A produrre news, e tutto quello che a loro somiglia, sono tantissimi. A distribuirle così pochi che non arrivi a contarle sulle dita delle mani. Di chi vuoi fidarti per farti raccontare dove va il mondo? La verità non è solo dire cosa succede. È anche scegliere gli argomenti, stabilire ad esempio che di quello che accade ad Aleppo non se ne sa abbastanza per autorizzarne la diffusione sul web, o lasciare via libera a quanti presentano il fenomeno migratorio come una catastrofe alla quale è necessario opporsi in ogni modo. Persino nascondere il fatto che la chiusura della Rotta Balcanica non ha provocato un aumento degli arrivi in Italia, che anzi nel 2016 sono diminuiti rispetto all’anno precedente.
Ma si va ben oltre a forza di censurare.
La comunicazione è un ambito più vasto dell’informazione. Trascende le news per abbracciare l’arte e più semplicemente la libertà di pensiero. Riguardo a quest’ultima è opportuno ricordare che essa consiste nell’affermare sciocchezze e assurdità, nell’andare contro il senso comune, nel non riconoscere le verità condivise. Dire quello che dicono tutti non è esercitare un diritto e non ha alcun bisogno di tutela. Si tratta di una prassi incoraggiata in ogni modo.
Dove si può tracciare la riga che separa la manifestazione della libertà di pensiero dall’abuso di un’occasione di comunicazione? Non ci sono dubbi che essa si situi in una regione nella quale interviene il diritto penale. Vanno proibiti gli attachi alla dignità delle persone, intesa nel senso più lato, e a quello che il codice definisce come comune senso del pudore. E già questo è difficile da fare e da gestire. Vogniamo affidarlo alle multinazionali?Se ne occupano da un pezzo, permettendo il traffico di file o cancellandolo, decidendo se consentire a tutti o solo a un pubblico adulto l’accesso a filmati considerati osè. Attività svolta prima e indipendentemente da quella pubblica, che almeno è esercitata in nome di governi eletti. E si tratta di giudizi insindacabili. Chi conosce il numero di telefono di Google per protestare?

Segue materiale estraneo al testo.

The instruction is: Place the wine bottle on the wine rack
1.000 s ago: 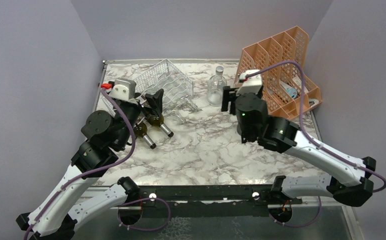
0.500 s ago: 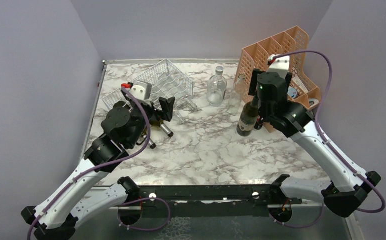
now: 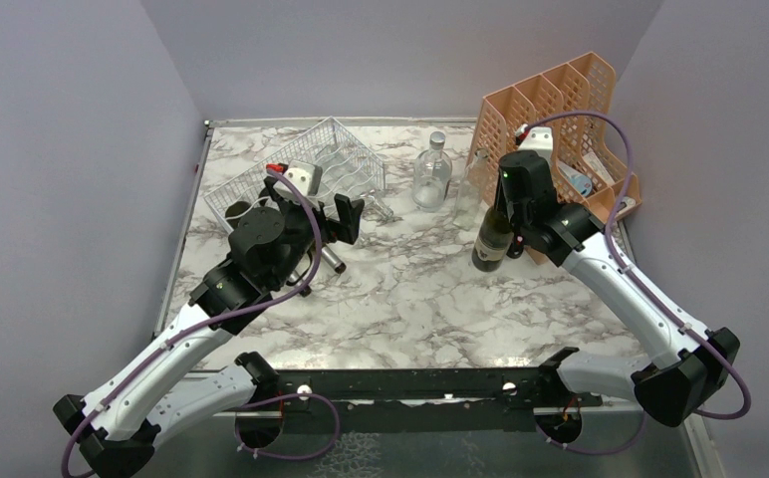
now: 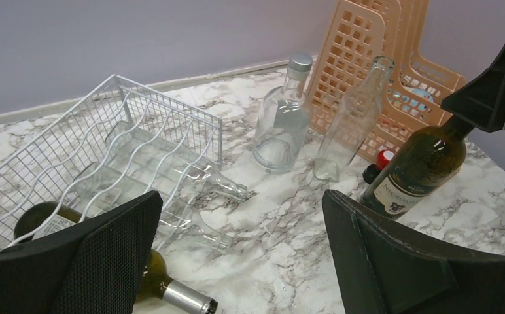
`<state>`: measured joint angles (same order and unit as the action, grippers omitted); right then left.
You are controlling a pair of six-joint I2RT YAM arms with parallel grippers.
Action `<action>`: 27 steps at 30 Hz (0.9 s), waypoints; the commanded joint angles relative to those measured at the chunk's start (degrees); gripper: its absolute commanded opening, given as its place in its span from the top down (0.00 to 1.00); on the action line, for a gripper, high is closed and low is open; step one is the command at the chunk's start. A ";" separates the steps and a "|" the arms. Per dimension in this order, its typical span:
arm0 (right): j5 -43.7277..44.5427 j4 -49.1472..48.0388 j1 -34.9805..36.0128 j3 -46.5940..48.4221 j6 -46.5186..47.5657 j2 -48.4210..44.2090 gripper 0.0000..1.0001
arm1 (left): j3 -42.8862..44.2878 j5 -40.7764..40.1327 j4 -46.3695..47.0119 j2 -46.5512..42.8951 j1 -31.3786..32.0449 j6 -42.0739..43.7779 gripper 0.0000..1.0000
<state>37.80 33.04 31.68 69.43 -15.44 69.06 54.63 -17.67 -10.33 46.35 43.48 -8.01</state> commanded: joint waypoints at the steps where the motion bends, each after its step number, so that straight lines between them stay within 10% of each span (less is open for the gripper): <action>1: -2.79 -0.51 -0.57 -1.71 -0.25 -1.66 0.67 | -0.65 2.92 2.57 0.80 -0.19 -0.95 0.01; 7: -5.44 -1.14 -0.61 -1.77 1.29 -3.56 0.98 | -2.97 8.08 5.79 2.09 -0.23 -0.01 0.01; 27: -36.18 -3.59 -0.62 -1.96 0.96 -10.51 0.99 | -17.05 36.10 37.84 22.09 3.30 -0.69 0.01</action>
<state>10.52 34.46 31.38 67.05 -13.61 59.72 39.22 10.90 17.32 64.95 44.71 -9.21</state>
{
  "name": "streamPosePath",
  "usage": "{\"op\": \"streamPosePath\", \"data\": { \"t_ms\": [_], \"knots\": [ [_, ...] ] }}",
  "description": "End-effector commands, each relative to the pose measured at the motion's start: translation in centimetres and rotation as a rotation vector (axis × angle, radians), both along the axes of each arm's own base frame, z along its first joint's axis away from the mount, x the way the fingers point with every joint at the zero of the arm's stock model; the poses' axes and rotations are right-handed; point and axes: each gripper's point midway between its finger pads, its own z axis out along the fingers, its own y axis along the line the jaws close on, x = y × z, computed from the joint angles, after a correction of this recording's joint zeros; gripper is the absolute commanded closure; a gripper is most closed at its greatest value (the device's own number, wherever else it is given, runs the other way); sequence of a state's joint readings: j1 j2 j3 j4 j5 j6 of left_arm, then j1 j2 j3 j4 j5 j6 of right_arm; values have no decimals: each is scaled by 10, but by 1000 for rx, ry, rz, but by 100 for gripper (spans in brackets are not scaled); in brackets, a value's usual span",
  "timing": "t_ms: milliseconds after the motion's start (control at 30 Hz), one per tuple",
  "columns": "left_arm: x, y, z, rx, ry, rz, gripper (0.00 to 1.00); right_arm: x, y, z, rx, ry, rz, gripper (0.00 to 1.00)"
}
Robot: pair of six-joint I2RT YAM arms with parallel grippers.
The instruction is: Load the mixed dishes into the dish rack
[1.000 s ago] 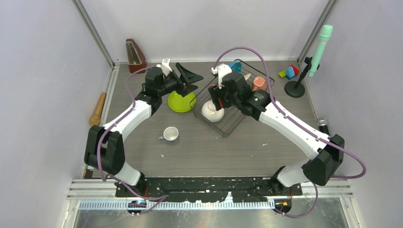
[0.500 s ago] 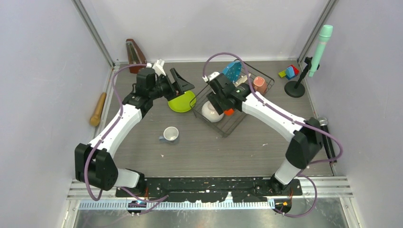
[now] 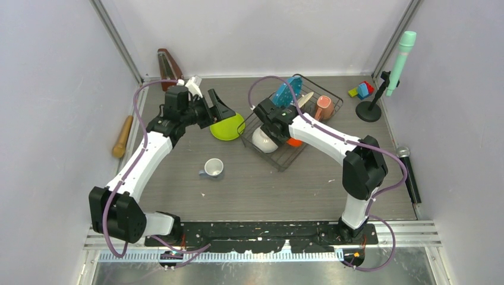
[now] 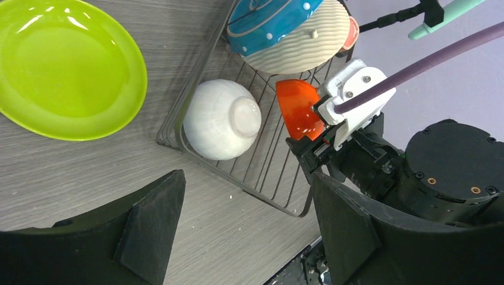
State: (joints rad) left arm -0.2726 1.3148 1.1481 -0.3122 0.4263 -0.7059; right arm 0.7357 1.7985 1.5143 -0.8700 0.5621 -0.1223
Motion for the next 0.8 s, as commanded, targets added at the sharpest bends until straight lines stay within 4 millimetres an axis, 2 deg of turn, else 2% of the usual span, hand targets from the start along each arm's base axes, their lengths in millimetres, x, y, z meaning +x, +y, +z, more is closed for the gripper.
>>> {"op": "streamPosePath", "data": {
  "t_ms": [0,133,300,333,367,400,433,467,500,567,767],
  "knots": [
    [-1,3,26,5,-79,-11,19,1,-10,-9,-77,9,-8,100],
    [-1,3,26,-5,-75,-10,18,2,-21,-28,-175,34,-32,100],
    [-1,3,28,-4,-81,-9,18,1,-15,-40,-159,63,-25,97],
    [-1,3,29,-4,-81,-11,18,1,-14,-40,-155,62,-25,80],
    [-2,3,29,-3,-81,-11,18,1,-13,-40,-150,66,-22,68],
    [-2,4,29,-1,-84,-11,18,0,-13,-40,-147,70,-21,49],
    [-2,4,29,0,-84,-10,18,-2,-10,-41,-127,84,-14,43],
    [-2,4,30,0,-86,-9,18,-4,-9,-41,-116,93,-10,32],
    [-2,4,30,1,-84,-5,17,-7,-5,-40,-84,104,-5,27],
    [-1,5,30,1,-85,0,17,-11,0,-38,-42,121,6,3],
    [1,5,32,-6,-91,9,15,-24,11,-31,48,175,40,0]
  ]
}}
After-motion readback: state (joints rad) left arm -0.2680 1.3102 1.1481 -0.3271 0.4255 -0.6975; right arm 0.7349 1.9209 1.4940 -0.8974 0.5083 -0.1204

Conquista somma dell’atteggiamento laico è ammettere che a questo mondo non appartiene nessuna sicurezza, che anche in buona fede tutti possono commettere errori, che le cose possono cambiare o venire interpretate in modo diverso. Per questo sfuggiamo dalla pretesa di dividere il mondo in buoni e cattivi, consideriamo doveroso andare sempre in cerca delle ragioni degli altri, in particolare degli sconfitti, di quanti hanno bisogno di tutto e quindi anche di vedere riconosciuta come credibile la loro visione del mondo.